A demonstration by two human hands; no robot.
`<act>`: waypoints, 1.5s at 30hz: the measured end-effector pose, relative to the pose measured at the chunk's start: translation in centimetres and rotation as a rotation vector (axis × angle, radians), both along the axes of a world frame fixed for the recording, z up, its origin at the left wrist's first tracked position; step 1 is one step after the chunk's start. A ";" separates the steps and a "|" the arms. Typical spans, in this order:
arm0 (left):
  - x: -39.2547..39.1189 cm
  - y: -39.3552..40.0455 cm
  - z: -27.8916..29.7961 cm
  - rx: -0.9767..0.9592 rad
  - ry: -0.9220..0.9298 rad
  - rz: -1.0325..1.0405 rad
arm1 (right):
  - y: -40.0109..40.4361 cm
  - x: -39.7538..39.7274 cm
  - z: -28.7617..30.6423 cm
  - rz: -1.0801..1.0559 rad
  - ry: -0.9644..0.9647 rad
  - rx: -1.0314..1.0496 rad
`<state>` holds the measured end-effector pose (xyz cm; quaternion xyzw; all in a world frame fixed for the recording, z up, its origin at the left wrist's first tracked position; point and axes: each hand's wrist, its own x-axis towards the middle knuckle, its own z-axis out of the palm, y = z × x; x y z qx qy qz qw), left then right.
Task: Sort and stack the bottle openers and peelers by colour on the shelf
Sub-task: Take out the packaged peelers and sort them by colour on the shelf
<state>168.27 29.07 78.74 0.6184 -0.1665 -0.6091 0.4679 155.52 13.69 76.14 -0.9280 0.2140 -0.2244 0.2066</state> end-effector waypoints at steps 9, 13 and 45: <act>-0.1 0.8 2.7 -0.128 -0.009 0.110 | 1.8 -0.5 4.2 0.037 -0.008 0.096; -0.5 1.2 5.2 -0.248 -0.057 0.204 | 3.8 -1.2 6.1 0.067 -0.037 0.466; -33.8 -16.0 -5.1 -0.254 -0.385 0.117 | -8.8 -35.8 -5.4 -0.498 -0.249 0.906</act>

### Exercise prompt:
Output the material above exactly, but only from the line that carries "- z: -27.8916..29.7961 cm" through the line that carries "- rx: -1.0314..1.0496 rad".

### Result of this exercise:
  - z: -27.8916..29.7961 cm
  - rx: -0.9767..0.9592 rad
  - ry: -0.9220..0.9298 rad
  - rz: -1.0325..1.0405 rad
arm1 (right):
  - y: -40.0109..40.4361 cm
  - x: -39.7538..39.7274 cm
  - z: -28.7617..30.6423 cm
  - rz: -1.0801..1.0559 rad
  - ry: -0.9644..0.9647 rad
  - rx: -1.0314..1.0496 rad

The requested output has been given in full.